The Rosemont, IL-based company is committed to contributing to the Partnership’s goal to reduce 33 to 66 million metric tons of carbon dioxide and up to 200,000 tons of nitrogen oxide per year by 2012 by improving the environmental performance of its freight operations.

Martin-Brower has made changes across its operations to help reduce its impact on the environment, including using alternate fuel sources such as AME bio-diesel, sulfur-free and blended diesel, piloting new hybrid tractors that burn both bio-diesel and conventional fuel and using the latest dynamic route optimization technology to consolidate deliveries as well as utilizing more extended-length trailers.

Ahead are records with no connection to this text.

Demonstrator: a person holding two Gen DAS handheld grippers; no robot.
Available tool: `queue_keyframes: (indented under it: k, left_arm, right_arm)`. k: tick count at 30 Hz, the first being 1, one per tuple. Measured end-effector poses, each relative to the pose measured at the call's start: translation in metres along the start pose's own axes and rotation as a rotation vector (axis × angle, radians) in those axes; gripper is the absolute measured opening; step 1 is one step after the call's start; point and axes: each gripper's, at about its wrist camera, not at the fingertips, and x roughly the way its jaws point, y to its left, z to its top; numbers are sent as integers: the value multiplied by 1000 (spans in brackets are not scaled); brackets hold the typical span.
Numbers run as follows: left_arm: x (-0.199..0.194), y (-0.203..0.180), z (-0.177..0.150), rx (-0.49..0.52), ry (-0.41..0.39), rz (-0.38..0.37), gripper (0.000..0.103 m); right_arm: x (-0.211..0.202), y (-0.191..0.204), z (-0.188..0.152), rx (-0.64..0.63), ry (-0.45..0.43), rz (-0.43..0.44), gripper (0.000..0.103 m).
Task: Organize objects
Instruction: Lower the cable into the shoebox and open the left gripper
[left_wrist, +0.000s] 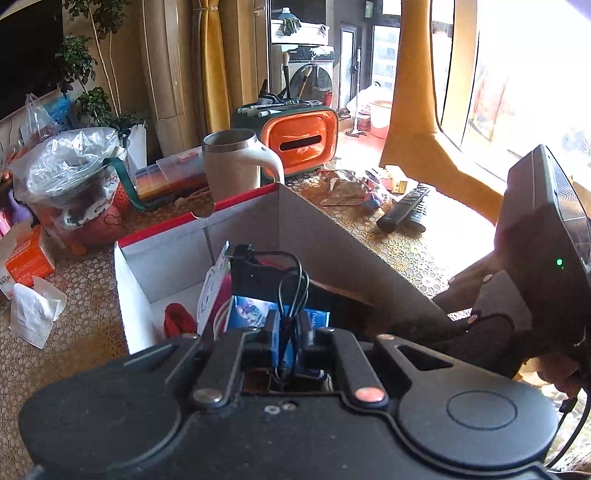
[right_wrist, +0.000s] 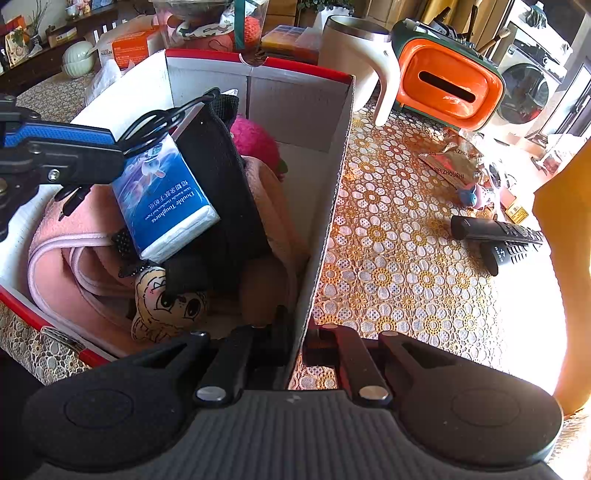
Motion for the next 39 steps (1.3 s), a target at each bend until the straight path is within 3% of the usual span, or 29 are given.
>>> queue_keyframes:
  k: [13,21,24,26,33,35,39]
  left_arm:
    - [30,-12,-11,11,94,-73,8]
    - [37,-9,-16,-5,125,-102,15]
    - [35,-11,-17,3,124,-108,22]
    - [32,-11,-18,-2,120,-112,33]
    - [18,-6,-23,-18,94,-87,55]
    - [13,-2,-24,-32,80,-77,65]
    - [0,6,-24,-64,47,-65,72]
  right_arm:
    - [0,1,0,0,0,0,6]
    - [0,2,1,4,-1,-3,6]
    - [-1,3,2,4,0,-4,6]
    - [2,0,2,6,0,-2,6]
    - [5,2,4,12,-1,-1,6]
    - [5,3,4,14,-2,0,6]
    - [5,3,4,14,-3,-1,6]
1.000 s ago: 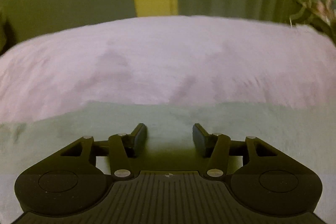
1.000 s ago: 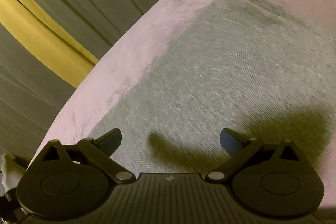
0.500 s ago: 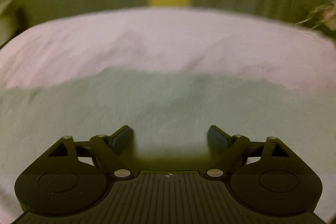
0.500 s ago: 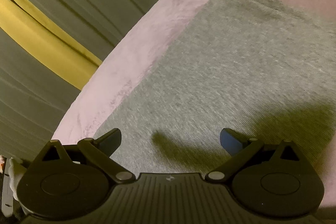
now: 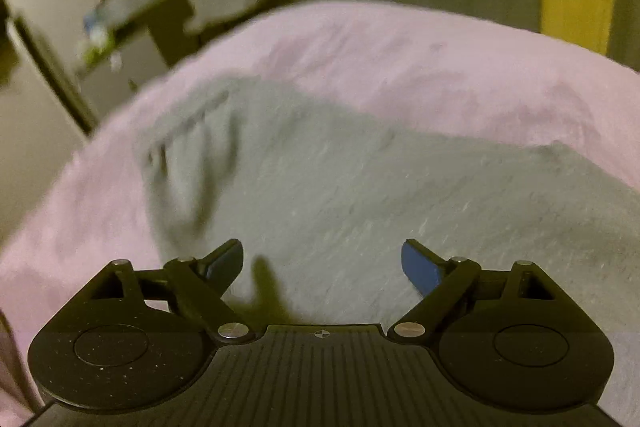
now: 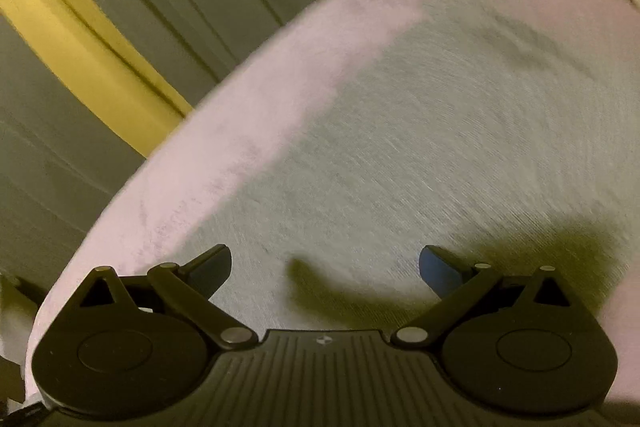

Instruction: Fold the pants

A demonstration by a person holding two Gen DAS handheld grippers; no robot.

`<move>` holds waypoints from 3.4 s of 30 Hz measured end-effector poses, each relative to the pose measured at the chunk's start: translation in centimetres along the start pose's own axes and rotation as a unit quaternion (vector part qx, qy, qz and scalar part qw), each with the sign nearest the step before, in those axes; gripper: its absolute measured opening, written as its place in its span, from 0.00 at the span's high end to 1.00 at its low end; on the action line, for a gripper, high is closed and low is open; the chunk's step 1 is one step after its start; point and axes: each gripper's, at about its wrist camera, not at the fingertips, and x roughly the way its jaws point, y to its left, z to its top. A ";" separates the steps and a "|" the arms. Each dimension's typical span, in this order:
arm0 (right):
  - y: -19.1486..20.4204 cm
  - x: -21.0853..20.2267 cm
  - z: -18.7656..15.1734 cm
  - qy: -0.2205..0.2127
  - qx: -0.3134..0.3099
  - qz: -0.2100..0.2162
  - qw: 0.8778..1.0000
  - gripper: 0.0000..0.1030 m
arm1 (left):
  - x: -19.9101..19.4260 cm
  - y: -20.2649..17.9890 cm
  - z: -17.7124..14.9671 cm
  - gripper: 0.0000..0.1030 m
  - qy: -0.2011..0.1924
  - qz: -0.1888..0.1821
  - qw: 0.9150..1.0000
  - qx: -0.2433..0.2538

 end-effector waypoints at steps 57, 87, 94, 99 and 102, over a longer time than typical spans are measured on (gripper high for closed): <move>-5.3 0.2 1.7 0.012 -0.248 -0.150 0.957 0.00 | 1.9 -4.2 0.2 0.03 -0.033 -0.106 0.994 0.017; -1.8 8.1 6.7 0.019 -0.322 -0.072 0.944 0.01 | 2.4 -4.8 0.0 0.00 -0.044 -0.094 0.994 0.027; -6.4 5.6 13.0 -0.057 -0.248 -0.245 0.936 0.08 | 2.7 -4.8 0.3 0.00 -0.040 -0.095 0.994 0.026; -10.7 -2.3 10.7 -0.046 -0.095 -0.112 0.988 0.07 | 2.7 -4.9 0.5 0.00 -0.036 -0.094 0.995 0.023; -11.6 -4.9 6.6 -0.019 -0.076 -0.074 0.994 0.07 | 2.6 -4.8 0.4 0.00 -0.035 -0.096 0.995 0.023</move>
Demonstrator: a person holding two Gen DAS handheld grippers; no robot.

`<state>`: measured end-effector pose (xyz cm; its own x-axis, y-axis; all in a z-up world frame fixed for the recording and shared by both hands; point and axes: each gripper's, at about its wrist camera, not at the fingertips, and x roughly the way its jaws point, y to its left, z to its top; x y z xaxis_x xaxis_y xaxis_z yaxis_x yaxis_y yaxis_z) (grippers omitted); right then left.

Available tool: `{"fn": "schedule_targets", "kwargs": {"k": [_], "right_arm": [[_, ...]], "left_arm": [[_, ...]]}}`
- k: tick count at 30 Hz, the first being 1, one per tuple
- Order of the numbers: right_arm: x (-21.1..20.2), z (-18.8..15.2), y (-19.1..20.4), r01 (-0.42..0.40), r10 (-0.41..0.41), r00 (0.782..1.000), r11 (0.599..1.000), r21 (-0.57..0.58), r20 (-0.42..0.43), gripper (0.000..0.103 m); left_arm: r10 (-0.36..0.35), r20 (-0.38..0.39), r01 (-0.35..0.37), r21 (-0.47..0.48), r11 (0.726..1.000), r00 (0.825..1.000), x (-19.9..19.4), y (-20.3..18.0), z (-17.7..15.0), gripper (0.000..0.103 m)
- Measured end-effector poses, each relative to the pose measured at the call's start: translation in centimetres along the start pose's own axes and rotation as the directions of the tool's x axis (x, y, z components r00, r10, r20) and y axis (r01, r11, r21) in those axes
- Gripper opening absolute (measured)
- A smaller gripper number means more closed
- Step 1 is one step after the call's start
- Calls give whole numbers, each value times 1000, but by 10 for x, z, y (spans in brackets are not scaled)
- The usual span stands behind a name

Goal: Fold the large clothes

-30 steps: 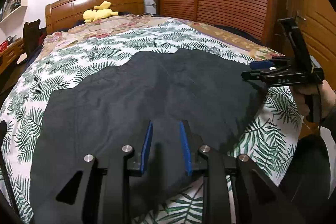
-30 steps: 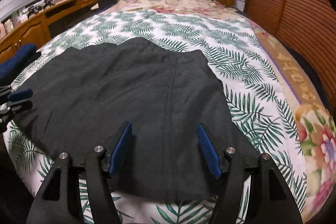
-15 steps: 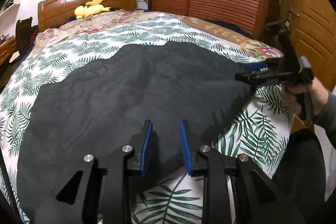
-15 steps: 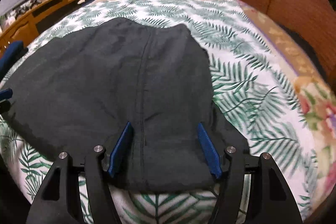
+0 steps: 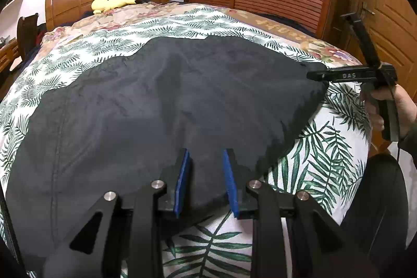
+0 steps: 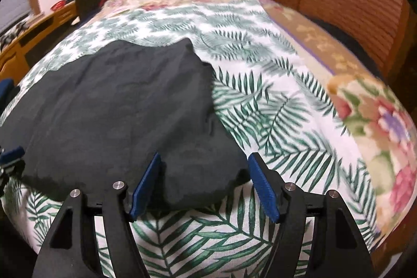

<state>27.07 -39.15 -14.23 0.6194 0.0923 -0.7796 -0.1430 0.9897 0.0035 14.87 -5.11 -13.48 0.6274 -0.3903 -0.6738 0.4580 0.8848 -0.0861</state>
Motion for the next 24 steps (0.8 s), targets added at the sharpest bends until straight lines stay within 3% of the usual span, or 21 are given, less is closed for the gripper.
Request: {"fn": "schedule_targets", "kwargs": {"k": [3,9,12,13,14,18,24], "right_arm": [[15,-3,-6,-47,51,997,997,63,-54,72],[18,-3,-11,-147,153,988,981,124,-38,69],[17,2,-7,-184,189,981,975,125,-31,40],[13,4,-5,-182,184,983,977,113,-12,24],[5,7,1,-169,168,986,982,85,23,18],[-20,22,25,-139,138,985,990,1,108,14],[-63,57,68,-178,189,959,982,-69,212,12]], "left_arm": [[-1,1,1,4,1000,1000,0,0,-1,25],[-3,-2,3,1,1000,1000,0,-1,0,25],[-21,9,21,-30,999,1000,-3,2,2,25],[-26,13,26,-39,999,1000,-5,3,3,25],[-22,20,23,-43,999,1000,-8,4,3,25],[-17,60,21,-68,997,998,-26,15,6,25],[23,114,-13,-89,996,993,-62,39,1,25]]}}
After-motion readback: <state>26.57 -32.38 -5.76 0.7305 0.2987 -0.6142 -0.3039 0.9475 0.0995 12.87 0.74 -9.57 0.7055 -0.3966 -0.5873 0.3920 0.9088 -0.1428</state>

In fact, while the company continued to grow in 2008 its use of fuel was reduced through these comprehensive green efforts, resulting in a 3 percent reduction in fuel consumption—or 73,000 gallons less used in 2008 vs. 2007.

“At Martin-Brower, our commitment to achieving unmatched value for our customers is matched only by our passion to enrich our community through good corporate citizenship. We have never been a company to waste anything and have always aimed to work in an efficient manner. Joining the SmartWay Transport Partnership is a natural evolution of our commitment to innovation and sustainable practices,” says Greg Nickele, Martin-Brower president and CEO.